By Edward Lamplough.

After William, Duke of Normandy, came in with great toil and rout of war, on Senlac’s evil day, it was not difficult to apply the poet’s lines to many a proud prelate of the Anglo-Norman epoch:—

“Princely was his hand in largess, heavy was his arm to smite,
And his will was leaded iron, like the mace he bore in fight.”

Not that English Bishops had not found it necessary to take the field in pre-conquest times, when the old Danish wars convulsed the island, and the inhabitants suffered severely from the unbridled passion and cruelty of a barbarous and heathen soldiery.

Many a grand old Anglo-Saxon prelate found himself called upon as a Christian and a patriot to take his station in the van of the king’s army, to bar the path of the invader, and fence with sword and spear the ancient churches and the fruitful plains of his beloved island.

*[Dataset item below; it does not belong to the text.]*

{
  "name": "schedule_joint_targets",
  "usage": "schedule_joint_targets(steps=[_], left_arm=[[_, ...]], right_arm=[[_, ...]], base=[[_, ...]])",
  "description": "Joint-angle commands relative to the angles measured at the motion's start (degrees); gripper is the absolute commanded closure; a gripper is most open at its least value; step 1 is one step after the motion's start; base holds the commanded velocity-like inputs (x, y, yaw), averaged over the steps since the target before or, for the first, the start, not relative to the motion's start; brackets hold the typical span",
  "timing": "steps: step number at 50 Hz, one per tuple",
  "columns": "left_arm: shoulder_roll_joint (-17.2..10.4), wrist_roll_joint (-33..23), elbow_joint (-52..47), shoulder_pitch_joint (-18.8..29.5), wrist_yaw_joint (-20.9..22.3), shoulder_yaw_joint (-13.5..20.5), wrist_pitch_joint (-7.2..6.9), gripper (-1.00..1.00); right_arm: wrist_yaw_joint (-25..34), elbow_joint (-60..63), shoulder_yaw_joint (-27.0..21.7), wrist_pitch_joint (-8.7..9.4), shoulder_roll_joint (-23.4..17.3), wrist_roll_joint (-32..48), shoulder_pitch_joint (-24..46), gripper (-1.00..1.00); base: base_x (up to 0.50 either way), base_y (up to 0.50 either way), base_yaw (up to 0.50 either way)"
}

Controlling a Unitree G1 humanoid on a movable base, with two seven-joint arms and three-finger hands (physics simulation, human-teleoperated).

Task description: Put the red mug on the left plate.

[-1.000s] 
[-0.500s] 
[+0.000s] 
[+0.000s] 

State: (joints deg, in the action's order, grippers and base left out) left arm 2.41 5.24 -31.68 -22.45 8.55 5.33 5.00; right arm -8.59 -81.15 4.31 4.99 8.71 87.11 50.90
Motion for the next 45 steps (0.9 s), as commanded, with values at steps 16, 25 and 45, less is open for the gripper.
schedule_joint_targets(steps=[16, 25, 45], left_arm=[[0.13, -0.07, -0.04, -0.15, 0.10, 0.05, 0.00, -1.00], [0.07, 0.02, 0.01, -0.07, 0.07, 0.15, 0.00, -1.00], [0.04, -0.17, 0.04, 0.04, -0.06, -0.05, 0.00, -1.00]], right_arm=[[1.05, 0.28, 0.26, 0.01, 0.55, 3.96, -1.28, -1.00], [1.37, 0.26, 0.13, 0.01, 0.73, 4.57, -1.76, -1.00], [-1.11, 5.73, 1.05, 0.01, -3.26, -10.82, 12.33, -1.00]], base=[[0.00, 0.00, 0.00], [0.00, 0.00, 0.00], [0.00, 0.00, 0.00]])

The old English chroniclers have preserved for us the names of a few of those warrior bishops. Ealstan, Bishop of Sherborne, may be specially referred to. A.D. 823, he assisted Prince Ethelwulf during an expedition into Kent, and in 845 he was one of the commanders in the great victory over the Danes at the mouth of the Parret. He died, full of years and honours, in that unhappy and troublous 867, having held the Bishopric of Sherborne fifty years. His successor, Bishop Heahmund, was not so fortunate; he fought under Ethelred and Alfred during the sanguinary and disastrous campaign of 871, and was slain at Marden, when victory remained with the Danes. When Edmund Ironsides encountered Canute at Assingdon, and was betrayed by that infamous traitor Edric Streon, among those who swelled the huge death-mounds was Ednoth, Bishop of Dorchester, and Abbot Wulsy, but Hoveden asserts that “they had come for the purpose of invoking the Lord on behalf of the soldiers.”

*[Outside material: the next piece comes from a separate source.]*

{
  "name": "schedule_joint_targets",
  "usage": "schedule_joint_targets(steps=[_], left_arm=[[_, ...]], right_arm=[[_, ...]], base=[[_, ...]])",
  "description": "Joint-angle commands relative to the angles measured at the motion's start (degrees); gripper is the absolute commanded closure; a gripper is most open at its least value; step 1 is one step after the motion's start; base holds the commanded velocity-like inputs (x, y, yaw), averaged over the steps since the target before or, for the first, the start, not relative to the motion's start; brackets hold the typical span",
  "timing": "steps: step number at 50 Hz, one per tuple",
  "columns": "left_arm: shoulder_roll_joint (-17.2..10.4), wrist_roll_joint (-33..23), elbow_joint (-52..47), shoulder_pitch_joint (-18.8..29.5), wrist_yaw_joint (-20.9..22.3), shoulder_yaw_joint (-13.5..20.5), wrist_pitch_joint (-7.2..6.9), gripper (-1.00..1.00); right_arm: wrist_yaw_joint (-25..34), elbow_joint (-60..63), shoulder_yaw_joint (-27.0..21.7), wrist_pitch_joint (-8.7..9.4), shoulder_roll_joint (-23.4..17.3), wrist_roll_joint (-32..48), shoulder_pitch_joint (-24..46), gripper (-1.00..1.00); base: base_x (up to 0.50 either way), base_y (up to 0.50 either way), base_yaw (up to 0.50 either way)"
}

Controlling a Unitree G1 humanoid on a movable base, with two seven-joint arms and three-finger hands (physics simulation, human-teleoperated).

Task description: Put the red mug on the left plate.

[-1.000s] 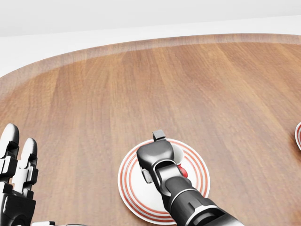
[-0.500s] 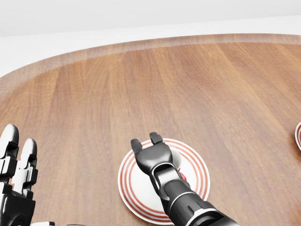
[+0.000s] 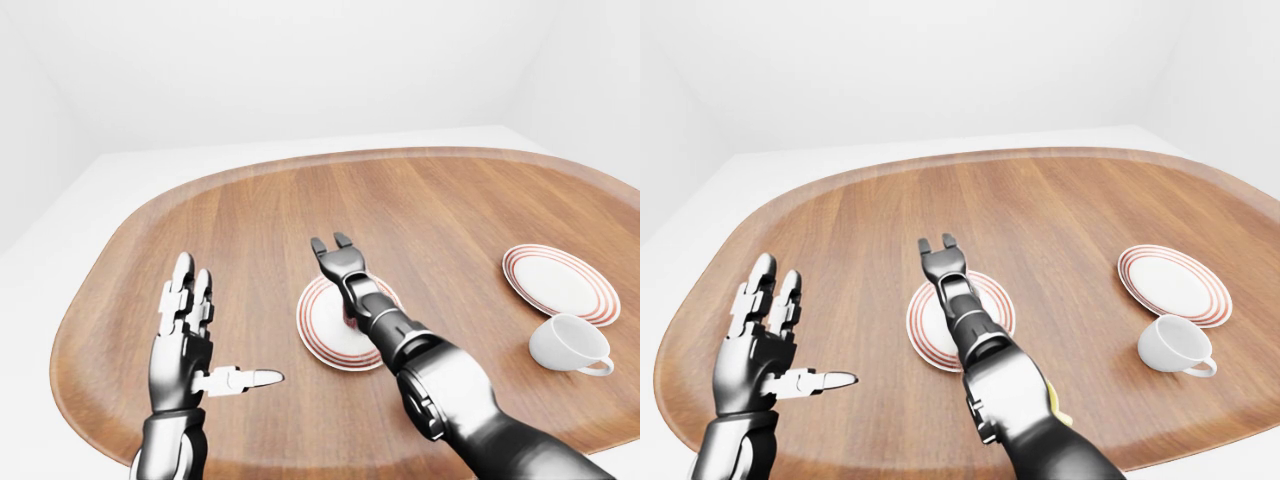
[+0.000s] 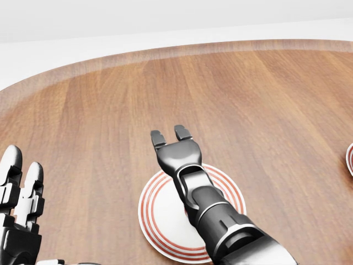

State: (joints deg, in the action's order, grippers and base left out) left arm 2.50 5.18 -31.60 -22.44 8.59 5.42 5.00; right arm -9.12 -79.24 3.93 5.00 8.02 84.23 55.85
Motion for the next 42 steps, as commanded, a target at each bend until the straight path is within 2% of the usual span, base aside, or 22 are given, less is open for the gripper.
schedule_joint_targets(steps=[1, 10, 11, 13, 15, 16, 17, 21, 24, 27, 30, 34, 39, 42], left_arm=[[-0.09, -0.06, -0.04, 0.07, -0.09, -0.11, 0.00, -1.00], [-0.15, -0.13, -0.26, 0.15, -0.18, -0.18, 0.00, -1.00], [-0.20, 0.09, -0.15, 0.38, -0.21, 0.08, 0.00, -1.00], [-0.15, 0.24, -0.22, 0.32, -0.12, 0.24, 0.00, -1.00], [-0.04, 0.25, -0.48, 0.09, -0.06, 0.28, 0.00, -1.00], [-0.02, 0.25, -0.49, 0.09, -0.05, 0.28, 0.00, -1.00], [0.03, 0.21, -0.60, -0.02, -0.03, 0.25, 0.00, -1.00], [0.07, 0.30, -0.71, 0.16, -0.10, 0.41, 0.00, -1.00], [0.14, -0.08, -0.92, 0.00, -0.16, 0.05, 0.00, -1.00], [0.07, -0.16, -1.03, -0.03, -0.24, -0.08, 0.00, -1.00], [0.03, -0.06, -1.04, 0.01, -0.26, -0.03, 0.00, -1.00], [0.06, -0.18, -1.13, -0.17, -0.27, -0.22, 0.00, -1.00], [-0.03, 0.07, -1.22, -0.29, -0.30, -0.09, 0.00, -1.00], [0.05, 0.14, -1.22, -0.30, -0.23, 0.06, 0.00, -1.00]], right_arm=[[-0.37, 4.79, 1.78, 0.00, -2.99, -8.67, 7.89, -1.00], [0.96, 12.57, 3.12, 0.00, -6.00, -12.86, 8.61, -1.00], [2.90, 17.06, 3.42, 0.00, -6.93, -12.67, 7.31, -1.00], [7.00, 25.78, 3.99, 0.00, -8.37, -11.19, 3.82, -1.00], [13.41, 39.89, 4.01, 0.00, -10.65, -7.86, -2.81, -1.00], [13.95, 40.79, 3.77, 0.00, -10.58, -7.26, -3.28, -1.00], [17.54, 50.27, 3.12, 0.00, -11.90, -5.43, -8.11, -1.00], [25.53, 75.75, -0.11, 0.00, -13.28, -0.14, -22.78, -1.00], [28.53, 92.11, -3.10, 0.00, -13.11, 2.66, -31.96, -1.00], [29.13, 107.94, -5.75, 0.00, -11.70, 2.50, -41.19, -1.00], [29.97, 116.57, -7.44, 0.00, -10.76, 2.52, -46.04, -1.00], [30.61, 121.88, -10.08, 0.00, -10.01, 3.11, -49.93, -1.00], [26.54, 122.37, -13.47, 0.00, -9.88, 3.13, -50.73, -1.00], [26.02, 125.21, -13.90, 0.00, -9.86, 0.84, -52.68, -1.00]], base=[[0.00, 0.00, 0.00], [0.00, 0.00, 0.00], [0.00, 0.00, 0.00], [0.00, 0.00, 0.00], [0.00, 0.00, 0.00], [0.00, 0.00, 0.00], [0.00, 0.00, 0.00], [0.00, 0.00, 0.00], [0.00, 0.00, 0.00], [0.00, 0.00, 0.00], [0.00, 0.00, 0.00], [0.00, 0.00, 0.00], [0.00, 0.00, 0.00], [0.00, 0.00, 0.00]])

Another Bishop of Sherborne was slain on the eve of Brunnanburgh, A.D. 937. When the two armies were within striking distance, and prepared for what was certain to prove a sanguinary and stubborn conflict, Anlaf, disguised as a harper, entered the lines of Athelstan’s army, and, by the merit of his performance, was admitted into the royal presence, and received several pieces of gold in reguerdon of his skill. Too proud to carry away his minstrel’s fee, he secreted it beneath the turf, before passing out of the camp. During the performance he had been narrowly scrutinised by one of Athelstan’s soldiers, who had formerly served the Northumbrian Prince, and was suspicious that the talented minstrel was no other than the warlike Anlaf. After witnessing Anlaf’s disposal of his fee, his suspicion was confirmed, and he hurried to Athelstan to warn him of the danger that might result from Anlaf’s visit. His having once sworn fealty to the Northumbrian Prince was alleged as a sufficient reason for not betraying him into the king’s hands, and Athelstan readily accepted the explanation. Nevertheless, he removed his tent to a distant and less exposed position; and when, some time afterward, the Bishop of Sherborne arrived, with his contingent of warriors, he pitched his tent on the recently vacated ground. That night, when the watch-fires burnt low, and, save the weary sentinels, the royal army was buried in slumber, Anlaf burst in with sword and spear, and a sudden storm of midnight battle convulsed the whole camp. After a fierce struggle the enemy was driven out, but when day dawned the Bishop of Sherborne was found, cold and still, in the midst of the slain.